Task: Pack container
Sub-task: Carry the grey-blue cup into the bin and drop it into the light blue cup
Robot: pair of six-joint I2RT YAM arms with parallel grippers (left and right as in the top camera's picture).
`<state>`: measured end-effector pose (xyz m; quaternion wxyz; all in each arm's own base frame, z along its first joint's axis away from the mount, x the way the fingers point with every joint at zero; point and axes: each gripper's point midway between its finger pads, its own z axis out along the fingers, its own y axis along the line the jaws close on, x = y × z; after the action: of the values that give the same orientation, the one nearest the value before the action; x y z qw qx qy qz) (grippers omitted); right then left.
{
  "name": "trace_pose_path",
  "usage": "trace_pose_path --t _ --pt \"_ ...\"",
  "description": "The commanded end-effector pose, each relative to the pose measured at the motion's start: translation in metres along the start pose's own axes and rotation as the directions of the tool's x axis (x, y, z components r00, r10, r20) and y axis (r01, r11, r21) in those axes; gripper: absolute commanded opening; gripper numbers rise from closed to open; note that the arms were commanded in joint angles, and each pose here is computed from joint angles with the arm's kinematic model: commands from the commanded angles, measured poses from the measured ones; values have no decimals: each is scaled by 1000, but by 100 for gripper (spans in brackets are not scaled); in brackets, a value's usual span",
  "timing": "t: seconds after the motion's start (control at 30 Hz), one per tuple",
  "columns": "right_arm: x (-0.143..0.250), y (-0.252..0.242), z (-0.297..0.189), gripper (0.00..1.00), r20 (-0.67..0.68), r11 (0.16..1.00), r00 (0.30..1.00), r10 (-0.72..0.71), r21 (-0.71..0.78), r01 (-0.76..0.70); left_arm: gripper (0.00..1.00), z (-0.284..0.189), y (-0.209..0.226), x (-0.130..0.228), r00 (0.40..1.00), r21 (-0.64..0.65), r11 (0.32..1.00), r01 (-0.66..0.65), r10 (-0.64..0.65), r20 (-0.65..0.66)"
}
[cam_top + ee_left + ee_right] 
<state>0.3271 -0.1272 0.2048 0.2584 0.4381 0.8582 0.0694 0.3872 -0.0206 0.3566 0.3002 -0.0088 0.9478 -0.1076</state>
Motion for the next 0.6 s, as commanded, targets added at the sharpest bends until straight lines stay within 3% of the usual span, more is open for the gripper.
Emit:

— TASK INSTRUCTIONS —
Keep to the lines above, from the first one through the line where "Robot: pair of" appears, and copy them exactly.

— ANSWER AREA —
Task: Pack container
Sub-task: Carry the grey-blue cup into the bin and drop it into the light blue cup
Robot: pair of six-joint I2RT YAM arms with parallel grippers (left and right as in the top camera's picture).

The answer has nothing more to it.